While this intercourse was going on, and Mr. Everard became more and more the associate of the ladies, the little shock that had been given them by the result of Johnny’s excitement on the night of the accident grew into something definite and rather alarming. Johnny was not ill—so far as appeared, he was not even frightened; but he continued to see “the lady” from time to time, and more than once a cry from the room in which he slept had summoned Rosalind, and even Mrs. Lennox, forgetful of her rheumatism. On these occasions Johnny would be found sitting up in his bed, his great eyes like two lamps, shining even in the dim glow of the night-light. It was at an hour when he should have been asleep, when nurse had gone to her supper, and to that needful relaxation which nurses as well as other mortals require. The child was not frightened, but there was a certain excitement about this periodical awakening. “The lady! the lady!” he said. “Oh, my darling,” cried Aunt Sophy, trembling; “what lady? There could be no lady. You have been dreaming. Go to sleep, Johnny, and think of it no more.”
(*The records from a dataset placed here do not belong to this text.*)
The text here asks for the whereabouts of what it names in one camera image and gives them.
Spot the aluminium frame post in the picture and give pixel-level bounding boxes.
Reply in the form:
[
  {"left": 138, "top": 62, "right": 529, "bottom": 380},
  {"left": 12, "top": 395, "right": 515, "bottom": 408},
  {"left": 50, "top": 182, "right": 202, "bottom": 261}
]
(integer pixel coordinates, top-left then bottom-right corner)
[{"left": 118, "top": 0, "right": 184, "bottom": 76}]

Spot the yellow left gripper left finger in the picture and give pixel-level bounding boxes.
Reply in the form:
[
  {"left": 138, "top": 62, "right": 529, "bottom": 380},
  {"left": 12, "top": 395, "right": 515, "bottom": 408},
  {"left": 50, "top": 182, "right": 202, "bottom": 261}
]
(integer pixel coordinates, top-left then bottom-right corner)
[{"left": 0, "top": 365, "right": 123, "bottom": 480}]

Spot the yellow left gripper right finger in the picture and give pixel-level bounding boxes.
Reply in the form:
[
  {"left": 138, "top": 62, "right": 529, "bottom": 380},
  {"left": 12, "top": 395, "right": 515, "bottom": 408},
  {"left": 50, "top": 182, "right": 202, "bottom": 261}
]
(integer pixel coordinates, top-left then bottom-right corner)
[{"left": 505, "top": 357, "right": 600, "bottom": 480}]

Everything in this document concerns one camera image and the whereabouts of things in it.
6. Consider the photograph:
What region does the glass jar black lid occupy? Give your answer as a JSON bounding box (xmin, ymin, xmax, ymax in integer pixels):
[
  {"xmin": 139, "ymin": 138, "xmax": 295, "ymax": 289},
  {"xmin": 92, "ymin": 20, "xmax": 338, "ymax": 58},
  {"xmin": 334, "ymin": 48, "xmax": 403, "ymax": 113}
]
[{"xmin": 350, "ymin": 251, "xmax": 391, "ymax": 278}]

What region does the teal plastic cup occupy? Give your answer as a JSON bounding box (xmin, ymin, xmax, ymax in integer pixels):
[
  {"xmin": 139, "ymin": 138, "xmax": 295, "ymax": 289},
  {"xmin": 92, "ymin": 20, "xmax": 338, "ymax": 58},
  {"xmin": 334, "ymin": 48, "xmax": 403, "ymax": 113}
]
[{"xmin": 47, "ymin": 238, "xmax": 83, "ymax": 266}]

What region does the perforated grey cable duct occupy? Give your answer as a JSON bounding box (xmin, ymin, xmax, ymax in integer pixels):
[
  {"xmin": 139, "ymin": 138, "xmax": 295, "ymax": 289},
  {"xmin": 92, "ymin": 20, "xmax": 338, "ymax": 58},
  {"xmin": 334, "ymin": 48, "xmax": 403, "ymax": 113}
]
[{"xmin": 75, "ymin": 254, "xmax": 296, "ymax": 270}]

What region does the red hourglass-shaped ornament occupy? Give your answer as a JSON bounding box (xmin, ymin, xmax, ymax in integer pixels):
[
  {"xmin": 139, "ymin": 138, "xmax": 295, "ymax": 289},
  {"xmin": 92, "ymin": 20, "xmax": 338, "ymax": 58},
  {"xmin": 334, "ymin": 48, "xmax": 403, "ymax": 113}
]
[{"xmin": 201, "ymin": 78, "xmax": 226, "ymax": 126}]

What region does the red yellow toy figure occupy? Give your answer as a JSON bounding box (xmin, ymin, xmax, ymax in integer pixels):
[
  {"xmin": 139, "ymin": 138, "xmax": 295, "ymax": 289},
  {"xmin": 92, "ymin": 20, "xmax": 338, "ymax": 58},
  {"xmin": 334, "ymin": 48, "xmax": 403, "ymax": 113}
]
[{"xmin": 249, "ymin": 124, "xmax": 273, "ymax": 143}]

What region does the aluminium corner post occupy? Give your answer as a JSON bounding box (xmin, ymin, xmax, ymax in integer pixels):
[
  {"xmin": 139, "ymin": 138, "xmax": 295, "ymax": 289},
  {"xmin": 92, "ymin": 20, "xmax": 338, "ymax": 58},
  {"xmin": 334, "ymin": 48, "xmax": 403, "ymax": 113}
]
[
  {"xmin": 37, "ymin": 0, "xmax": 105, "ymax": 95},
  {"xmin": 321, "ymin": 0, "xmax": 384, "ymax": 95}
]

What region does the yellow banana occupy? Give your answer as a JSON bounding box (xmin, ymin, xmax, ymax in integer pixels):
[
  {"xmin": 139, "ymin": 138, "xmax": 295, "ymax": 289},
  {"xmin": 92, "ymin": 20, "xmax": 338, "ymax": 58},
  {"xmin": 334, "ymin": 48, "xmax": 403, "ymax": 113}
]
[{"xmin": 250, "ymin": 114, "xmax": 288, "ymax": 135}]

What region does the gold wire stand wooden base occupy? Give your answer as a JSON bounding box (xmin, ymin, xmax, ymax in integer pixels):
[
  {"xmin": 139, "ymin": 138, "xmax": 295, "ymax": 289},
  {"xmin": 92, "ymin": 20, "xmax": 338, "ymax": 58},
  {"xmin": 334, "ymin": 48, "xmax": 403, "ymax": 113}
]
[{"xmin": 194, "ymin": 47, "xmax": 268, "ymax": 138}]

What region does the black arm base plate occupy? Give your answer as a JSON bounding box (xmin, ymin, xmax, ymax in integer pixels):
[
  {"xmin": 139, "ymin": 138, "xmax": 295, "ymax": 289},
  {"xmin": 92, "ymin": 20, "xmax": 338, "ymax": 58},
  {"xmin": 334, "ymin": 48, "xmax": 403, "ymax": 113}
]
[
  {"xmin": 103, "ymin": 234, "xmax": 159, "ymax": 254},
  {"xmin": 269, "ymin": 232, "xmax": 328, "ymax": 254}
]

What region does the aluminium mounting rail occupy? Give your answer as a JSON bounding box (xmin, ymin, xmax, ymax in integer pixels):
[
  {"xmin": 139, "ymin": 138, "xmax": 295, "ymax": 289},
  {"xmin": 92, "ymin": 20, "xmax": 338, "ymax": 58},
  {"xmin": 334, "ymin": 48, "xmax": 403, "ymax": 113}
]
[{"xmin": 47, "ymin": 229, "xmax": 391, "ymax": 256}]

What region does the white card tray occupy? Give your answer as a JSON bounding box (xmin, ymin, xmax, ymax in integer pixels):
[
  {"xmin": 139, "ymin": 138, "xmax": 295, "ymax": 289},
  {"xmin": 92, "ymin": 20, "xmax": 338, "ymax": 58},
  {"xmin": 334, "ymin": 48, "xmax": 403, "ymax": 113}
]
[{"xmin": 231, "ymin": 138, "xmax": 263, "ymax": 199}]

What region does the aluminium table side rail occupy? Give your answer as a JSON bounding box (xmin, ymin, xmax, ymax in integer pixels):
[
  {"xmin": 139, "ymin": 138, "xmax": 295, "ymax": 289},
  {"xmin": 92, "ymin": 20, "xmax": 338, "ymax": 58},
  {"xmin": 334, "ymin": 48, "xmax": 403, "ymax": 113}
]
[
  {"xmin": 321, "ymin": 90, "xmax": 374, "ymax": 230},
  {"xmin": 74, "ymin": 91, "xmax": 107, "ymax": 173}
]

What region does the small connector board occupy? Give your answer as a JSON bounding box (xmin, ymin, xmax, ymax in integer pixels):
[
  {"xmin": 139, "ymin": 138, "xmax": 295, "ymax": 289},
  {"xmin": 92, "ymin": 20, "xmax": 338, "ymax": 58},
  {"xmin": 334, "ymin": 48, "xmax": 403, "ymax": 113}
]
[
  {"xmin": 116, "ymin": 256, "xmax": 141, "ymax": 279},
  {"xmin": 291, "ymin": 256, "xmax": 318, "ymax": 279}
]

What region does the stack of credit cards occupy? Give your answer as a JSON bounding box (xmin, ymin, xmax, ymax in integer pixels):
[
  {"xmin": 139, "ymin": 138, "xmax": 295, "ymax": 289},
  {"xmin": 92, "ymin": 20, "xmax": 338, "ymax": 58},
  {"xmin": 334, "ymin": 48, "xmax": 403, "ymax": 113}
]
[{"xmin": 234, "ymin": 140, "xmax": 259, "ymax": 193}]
“I sawed her,” cried the child. He pushed away Mrs. Lennox and clung to Rosalind, who had her arms round him holding him fast. “I never was asleep at all, Rosy; I just closed my eyes, and then I opened them and I sawed the lady.”
“Oh, Rosalind, he has just been dreaming. Oh, Johnny dear, that is all nonsense; there was no lady!” Aunt Sophy cried.
“Tell me about her,” said Rosalind. “Was it a strange lady? Did you know who she was?”
“It is just the lady,” cried Johnny, impatiently. “I told you before. She is much more taller than Aunt Sophy, with a black thing over her head. She wouldn’t stay, because you came running, and she didn’t want you. But I want the lady to speak to me— I want her to speak to me. Go away, Rosy!” the little fellow cried.
“Dear, the lady will not come back again to-night. Tell me about her. Johnny, did you know who she was?”
“I told you: she’s just the lady,” cried Johnny, with the air of one whose explanation leaves nothing to be desired.
“Oh, Rosalind, you are just encouraging him in his nonsense. He was dreaming. My darling, you were dreaming. Nurse, here is this little boy been dreaming again about the lady, as he calls her. You must give him a dose. He must have got his little digestion all wrong. It can be nothing but that, you know,” Aunt Sophy said. She drew the nurse, who had hastened up from her hour’s relaxation in alarm, with her into the outer room. Mrs. Lennox herself was trembling. She clutched the woman’s arm with a nervous grasp. “What does he mean about this lady? Is there any story about a lady? I am quite sure it is all nonsense, or that it is just a dream,” said Mrs. Lennox, with a nervous flutter in the bow of her cap. “Is there any story (though it is all nonsense) of a haunted room or anything of that sort? If there is, I sha’n’t stay here, not another day.”
The nurse, however, had heard no such story: she stood whispering with her mistress, talking over this strange occurrence, while Rosalind soothed and quieted the excited child. Amy’s little bed was in the outer room, but all was still there, the child never stirring, so absolutely noiseless that her very presence was forgotten by the two anxious women comparing notes. “He always keeps to the same story,” said nurse. “I can’t tell what to make of it, ma’am, but Master Johnny always was a little strange.”
“What do you mean by a little strange? He is a dear child, he never gives any trouble, he is just a darling,” Aunt Sophy said. “It is his digestion that has got a little wrong. A shock like that of the other day—it sometimes will not tell for some time, and as often as not it puts their little stomachs wrong. A little medicine will set everything right.”